**Assigned task**
Find the line that contains "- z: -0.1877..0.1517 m". Repeat that line and all lines following it, exactly, through the end of the listing below.

........

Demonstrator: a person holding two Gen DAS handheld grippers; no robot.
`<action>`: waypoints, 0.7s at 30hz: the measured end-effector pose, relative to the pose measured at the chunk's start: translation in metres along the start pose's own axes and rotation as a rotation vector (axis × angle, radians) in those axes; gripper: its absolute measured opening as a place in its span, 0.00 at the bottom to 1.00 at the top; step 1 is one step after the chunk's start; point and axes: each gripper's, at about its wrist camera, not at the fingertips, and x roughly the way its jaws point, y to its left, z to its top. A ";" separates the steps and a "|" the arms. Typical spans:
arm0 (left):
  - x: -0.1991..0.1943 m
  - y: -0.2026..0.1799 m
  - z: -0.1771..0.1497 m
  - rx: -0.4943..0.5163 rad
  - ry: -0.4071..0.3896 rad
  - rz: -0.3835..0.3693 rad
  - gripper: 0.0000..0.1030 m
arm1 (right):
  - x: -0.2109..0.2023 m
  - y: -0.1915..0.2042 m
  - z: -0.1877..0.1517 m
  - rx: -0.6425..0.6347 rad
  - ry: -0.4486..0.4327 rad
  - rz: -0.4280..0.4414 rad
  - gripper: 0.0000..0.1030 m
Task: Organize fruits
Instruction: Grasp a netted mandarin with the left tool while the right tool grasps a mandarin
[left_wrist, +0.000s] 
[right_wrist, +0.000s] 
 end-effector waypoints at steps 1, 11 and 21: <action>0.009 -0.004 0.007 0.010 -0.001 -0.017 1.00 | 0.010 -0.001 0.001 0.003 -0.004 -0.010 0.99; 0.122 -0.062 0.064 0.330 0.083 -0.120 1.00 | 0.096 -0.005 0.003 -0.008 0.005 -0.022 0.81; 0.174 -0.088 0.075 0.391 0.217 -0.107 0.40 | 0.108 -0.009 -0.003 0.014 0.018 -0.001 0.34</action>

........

**Answer box**
  - z: -0.1877..0.1517 m
  - rx: -0.6425..0.6347 rad
  - ry: -0.4486..0.4327 rad
  - rz: -0.4280..0.4414 rad
  - gripper: 0.0000..0.1030 m
Task: Organize fruits
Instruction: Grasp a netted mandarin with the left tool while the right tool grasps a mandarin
[left_wrist, +0.000s] 
[right_wrist, +0.000s] 
 end-effector waypoints at steps 1, 11 and 21: <action>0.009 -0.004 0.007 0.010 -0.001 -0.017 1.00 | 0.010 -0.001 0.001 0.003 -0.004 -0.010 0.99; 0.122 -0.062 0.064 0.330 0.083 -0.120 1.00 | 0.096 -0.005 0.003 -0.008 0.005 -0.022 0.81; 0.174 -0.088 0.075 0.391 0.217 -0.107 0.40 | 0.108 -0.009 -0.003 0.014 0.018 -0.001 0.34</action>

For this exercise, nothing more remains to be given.